This document relates to stuffing boxes for wellheads.

BACKGROUND

Stuffing boxes are used in the oilfield to form a seal between the wellhead and a well tubular passing through the wellhead, in order to prevent leakage of wellbore fluids between the wellhead and the piping. Stuffing boxes may be used in a variety of applications, for example production with pump-jacks, and inserting or removing coiled tubing. Stuffing boxes exist that incorporate a tubular shaft mounted for rotation in the housing for forming a stationary seal with the piping in order to rotate with the piping. The tubular shaft in turn dynamically seals with the stuffing box housing. Designs of this type of stuffing box can be seen in U.S. Pat. No. 7,044,217 and CA 2,350,047.

Leakage of crude oil from a stuffing box is common in some applications, due to a variety of reasons including abrasive particles present in crude oil and poor alignment between the wellhead and stuffing box.

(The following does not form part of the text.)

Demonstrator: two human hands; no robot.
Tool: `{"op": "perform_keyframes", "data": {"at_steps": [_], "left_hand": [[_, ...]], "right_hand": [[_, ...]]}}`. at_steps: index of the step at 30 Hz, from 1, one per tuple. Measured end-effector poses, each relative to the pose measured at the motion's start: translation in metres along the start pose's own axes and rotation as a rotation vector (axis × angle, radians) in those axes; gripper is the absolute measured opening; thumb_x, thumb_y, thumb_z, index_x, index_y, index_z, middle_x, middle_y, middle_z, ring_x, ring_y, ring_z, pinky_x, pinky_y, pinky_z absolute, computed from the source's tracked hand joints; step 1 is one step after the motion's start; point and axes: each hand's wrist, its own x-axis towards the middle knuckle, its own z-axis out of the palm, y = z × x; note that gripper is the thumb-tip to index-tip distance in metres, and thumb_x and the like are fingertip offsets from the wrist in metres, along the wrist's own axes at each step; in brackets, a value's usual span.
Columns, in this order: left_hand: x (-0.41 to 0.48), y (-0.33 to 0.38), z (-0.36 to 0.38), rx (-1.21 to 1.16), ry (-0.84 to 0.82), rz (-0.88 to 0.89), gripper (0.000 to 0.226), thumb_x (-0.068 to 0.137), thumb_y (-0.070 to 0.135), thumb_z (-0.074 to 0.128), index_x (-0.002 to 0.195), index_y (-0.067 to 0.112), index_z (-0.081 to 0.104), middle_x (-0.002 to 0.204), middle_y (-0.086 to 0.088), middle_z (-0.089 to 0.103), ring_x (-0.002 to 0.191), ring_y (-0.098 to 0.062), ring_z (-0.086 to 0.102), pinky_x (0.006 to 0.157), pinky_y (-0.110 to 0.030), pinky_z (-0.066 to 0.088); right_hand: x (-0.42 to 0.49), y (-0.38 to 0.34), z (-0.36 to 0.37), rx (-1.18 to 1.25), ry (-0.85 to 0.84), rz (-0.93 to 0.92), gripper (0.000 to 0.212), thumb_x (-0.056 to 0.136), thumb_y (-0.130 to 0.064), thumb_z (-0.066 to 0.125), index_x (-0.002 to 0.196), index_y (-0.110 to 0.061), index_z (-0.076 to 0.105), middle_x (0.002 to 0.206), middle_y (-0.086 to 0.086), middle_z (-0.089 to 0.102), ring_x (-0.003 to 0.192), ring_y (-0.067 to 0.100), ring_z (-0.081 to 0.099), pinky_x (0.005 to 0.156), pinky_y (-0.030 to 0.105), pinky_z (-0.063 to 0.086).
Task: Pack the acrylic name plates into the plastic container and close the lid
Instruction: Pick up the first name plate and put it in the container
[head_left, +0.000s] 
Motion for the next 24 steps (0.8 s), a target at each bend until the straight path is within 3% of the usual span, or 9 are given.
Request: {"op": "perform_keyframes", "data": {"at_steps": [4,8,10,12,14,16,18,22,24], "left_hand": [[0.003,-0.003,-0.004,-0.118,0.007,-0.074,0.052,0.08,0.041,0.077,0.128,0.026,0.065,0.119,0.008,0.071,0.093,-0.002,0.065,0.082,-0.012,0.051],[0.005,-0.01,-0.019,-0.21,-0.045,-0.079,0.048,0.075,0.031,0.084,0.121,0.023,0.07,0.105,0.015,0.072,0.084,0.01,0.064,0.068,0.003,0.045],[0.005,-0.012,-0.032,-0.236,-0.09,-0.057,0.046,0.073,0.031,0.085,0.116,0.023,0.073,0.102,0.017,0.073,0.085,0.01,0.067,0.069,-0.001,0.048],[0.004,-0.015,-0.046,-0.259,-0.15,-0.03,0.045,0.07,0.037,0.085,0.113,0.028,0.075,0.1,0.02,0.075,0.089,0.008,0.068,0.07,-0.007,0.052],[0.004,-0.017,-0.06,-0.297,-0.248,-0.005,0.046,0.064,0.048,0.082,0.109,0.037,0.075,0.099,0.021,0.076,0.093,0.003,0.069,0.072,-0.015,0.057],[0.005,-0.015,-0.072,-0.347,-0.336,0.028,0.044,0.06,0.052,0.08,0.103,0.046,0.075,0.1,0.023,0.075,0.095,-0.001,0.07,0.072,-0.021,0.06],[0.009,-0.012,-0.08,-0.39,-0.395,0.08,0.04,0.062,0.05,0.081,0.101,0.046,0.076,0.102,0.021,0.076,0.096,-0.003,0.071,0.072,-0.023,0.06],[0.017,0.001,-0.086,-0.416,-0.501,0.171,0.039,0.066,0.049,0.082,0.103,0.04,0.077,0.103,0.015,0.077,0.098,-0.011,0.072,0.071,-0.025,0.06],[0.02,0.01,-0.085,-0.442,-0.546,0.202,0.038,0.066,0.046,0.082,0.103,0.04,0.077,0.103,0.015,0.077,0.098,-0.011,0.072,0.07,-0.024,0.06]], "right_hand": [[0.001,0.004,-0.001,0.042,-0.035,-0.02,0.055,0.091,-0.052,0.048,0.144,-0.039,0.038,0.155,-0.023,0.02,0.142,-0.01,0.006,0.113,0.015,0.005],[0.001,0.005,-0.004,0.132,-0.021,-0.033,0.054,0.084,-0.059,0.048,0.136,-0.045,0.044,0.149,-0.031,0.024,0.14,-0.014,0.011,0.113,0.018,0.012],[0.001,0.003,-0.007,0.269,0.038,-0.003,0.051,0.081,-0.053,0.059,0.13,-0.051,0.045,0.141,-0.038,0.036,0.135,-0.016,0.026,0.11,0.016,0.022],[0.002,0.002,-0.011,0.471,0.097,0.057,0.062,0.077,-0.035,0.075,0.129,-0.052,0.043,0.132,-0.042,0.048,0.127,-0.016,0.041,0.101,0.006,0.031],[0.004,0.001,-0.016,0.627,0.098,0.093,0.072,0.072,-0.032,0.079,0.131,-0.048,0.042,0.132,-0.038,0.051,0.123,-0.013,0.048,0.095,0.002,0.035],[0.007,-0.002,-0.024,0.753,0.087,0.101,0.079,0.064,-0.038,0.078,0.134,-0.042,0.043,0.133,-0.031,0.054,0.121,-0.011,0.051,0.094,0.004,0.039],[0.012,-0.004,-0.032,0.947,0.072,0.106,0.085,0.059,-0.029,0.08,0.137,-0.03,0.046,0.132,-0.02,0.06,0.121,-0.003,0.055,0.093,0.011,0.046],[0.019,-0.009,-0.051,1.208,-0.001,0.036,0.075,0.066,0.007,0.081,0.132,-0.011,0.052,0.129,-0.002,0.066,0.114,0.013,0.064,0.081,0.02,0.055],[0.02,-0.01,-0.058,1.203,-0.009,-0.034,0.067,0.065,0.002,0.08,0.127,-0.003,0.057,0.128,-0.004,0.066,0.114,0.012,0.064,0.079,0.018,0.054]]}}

Leakage costs oil companies money in service time, down-time and environmental clean-up. It is especially a problem in heavy crude oil wells in which oil may be produced from semi-consolidated sand formations where loose sand is readily transported to the stuffing box by the viscosity of the crude oil. Costs associated with stuffing box failures are some of the highest maintenance costs on many wells.

SUMMARY

A stuffing box for a wellhead, the stuffing box comprising: a stationary housing defining a passage for receiving a well tubular; a tubular shaft mounted on the stationary housing for rotation within the passage and defining an inner axial bore adapted to form a static seal around a well tubular in use; and a dynamic pressure seal mounted within an annular cavity defined by respective cylindrical surfaces of the stationary housing and tubular shaft, in which one or both of the respective cylindrical surfaces are tapered to decrease the radial cross sectional area of a seal travel portion of the annular cavity in an axial direction downstream from a well end of the stuffing box.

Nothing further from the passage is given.